奇奇則一手拉著丫丫,一手扯著吳瓊:「給你們看樣好東西,會說話的喜鵲,你們見過沒?」
那倆人一起搖頭,然後來到窗臺邊:「喳喳,我的好姐妹來了,問好。」
那隻被奇奇冠名為喳喳的小喜鵲嘴巴快速翕動兩下:「你好——」然後又撲稜著翅膀,叫了幾聲:「奇奇——奇奇——」
「這是喜鵲嗎,不會是原來的八哥染上點白毛吧?」丫丫瞪大小眼珠問。
「唉,俺就是吃虧在這上邊,要不能被當馬騎嗎!」胖子嘆息一聲,打賭還沒過去一個禮拜,小喜鵲的傷腿還沒好利索呢,就已經會學話了。
不大一會,胖子和大辮子就把飯菜做好端上桌,一盤雞蛋炒柿子,一盤醬茄子,還有一盤子蘸醬菜。
還沒等胖子動手呢,一個刺頭就抱來酒瓶子,裡面有大半瓶子白酒。
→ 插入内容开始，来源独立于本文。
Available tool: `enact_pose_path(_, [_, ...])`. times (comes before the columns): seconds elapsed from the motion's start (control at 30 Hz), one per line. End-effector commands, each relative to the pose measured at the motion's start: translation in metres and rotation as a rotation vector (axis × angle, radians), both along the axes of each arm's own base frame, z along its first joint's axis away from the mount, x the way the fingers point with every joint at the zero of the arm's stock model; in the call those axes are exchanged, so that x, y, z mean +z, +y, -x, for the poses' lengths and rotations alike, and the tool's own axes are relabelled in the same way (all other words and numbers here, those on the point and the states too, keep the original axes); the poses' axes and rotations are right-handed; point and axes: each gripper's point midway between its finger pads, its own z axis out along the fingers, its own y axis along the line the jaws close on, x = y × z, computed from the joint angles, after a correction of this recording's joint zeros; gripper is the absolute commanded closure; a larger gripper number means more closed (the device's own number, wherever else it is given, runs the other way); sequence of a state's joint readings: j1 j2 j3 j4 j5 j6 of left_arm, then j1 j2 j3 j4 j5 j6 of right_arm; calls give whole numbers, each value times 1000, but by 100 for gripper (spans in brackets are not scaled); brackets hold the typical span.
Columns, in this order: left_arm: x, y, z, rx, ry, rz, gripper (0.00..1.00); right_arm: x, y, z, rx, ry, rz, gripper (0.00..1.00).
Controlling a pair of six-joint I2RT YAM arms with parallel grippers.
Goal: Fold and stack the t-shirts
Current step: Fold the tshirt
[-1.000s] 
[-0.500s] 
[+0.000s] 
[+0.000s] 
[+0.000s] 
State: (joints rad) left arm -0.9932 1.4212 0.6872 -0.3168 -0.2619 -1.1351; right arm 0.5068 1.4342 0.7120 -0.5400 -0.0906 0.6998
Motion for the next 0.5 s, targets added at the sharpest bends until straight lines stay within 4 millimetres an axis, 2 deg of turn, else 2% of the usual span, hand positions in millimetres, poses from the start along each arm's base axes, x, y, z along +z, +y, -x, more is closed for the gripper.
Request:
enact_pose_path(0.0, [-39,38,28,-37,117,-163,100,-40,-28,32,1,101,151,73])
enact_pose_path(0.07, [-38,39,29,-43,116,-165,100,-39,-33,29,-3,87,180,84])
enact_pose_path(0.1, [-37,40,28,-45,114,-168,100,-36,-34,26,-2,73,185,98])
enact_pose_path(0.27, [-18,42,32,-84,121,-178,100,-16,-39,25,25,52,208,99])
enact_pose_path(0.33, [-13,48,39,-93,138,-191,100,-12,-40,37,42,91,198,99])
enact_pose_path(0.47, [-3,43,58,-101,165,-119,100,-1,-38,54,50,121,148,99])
倒了兩杯之後,還剩一個底,刺頭一仰脖,全灌自個嘴裡了,還一個勁咂摸滋味。
「俺告訴你個招,往裡面再灌點涼水,晃盪晃盪接著喝,酒鬼,跟誰學的呢!」胖子嘴裡罵了一句。
「還不是跟你學的,門風如此。」胖老頭笑呵呵地說,胖子也就不敢吱聲,專心和葉海波喝酒,邊喝邊嘮,不知不覺就二半夜了。
睡覺的時候,幾個小丫頭非得要在一起,四個丫頭加上胖老頭,一鋪炕睡不下,四個小傢伙就在奇奇的帶領下,到葉鶯家找宿去也,葉海波留下陪胖老頭。
胖子回到屋,上炕睡覺,只聽大辮子趴在他的耳朵邊,輕輕咬著他的耳垂:「大哥,你還欠債呢,我也參加了打賭,還沒騎大馬呢——」
第二天早晨起來,胖子照例領著醜醜瘋跑,母狼也跟在後面,現在她也習慣了,不再向胖子攻擊。跑到村口,只見前面唧唧喳喳,走著幾個小丫頭,正是奇奇她們一小幫。不用問,肯定是到鹿場看小豹子去了。
「胖叔叔,等等我們——」奇奇扯著小嗓子喊,看到胖子一點也不作停留,於是氣呼呼地一跺腳:「醜醜過來——」
醜醜還真聽話,急剎車之後就拐回來,胖子還呼呼往前跑呢,一聽後面沒了動靜,回頭一瞧,也只得停住。
一起來到鹿場,只見三隻小豹子正在當院溜達呢,一個個已經長得跟大貓差不多,不過比貓可粗壯多了,虎頭虎腦的,真招人喜歡。
看到奇奇,立刻就奔過來,水汪汪的小眼睛裡都透著興奮。丫丫和吳瓊都興奮地直叫,蹲下身子就去抱小豹子,結果這幾個小傢伙竟然直哼哼,還露出白閃閃的小牙。
保留野性,這是胖子提出來的要求,要不是這隻豹子是動物園的,胖子直接就給它攆到山上了。小豹子和人接觸太多,對它以後的成長沒啥好處,畢竟不是寵物貓啊。
所以平時除了奇奇之外,不許任何人接觸它們,就連胖子自個,也忍住不去逗它們。
丫丫和吳瓊沒法子,也只能幹看著眼饞,不過還有比她們更慘的,那隻母狼根本就不能進院,兩隻豹子守在大門口呢。
溜達回家吃早飯的時候,村裡呼呼呼開進來五六輛大解放,是葉海波帶過來裝運蛋類和水果的,現在桃子基本都熟了,到了採收季節。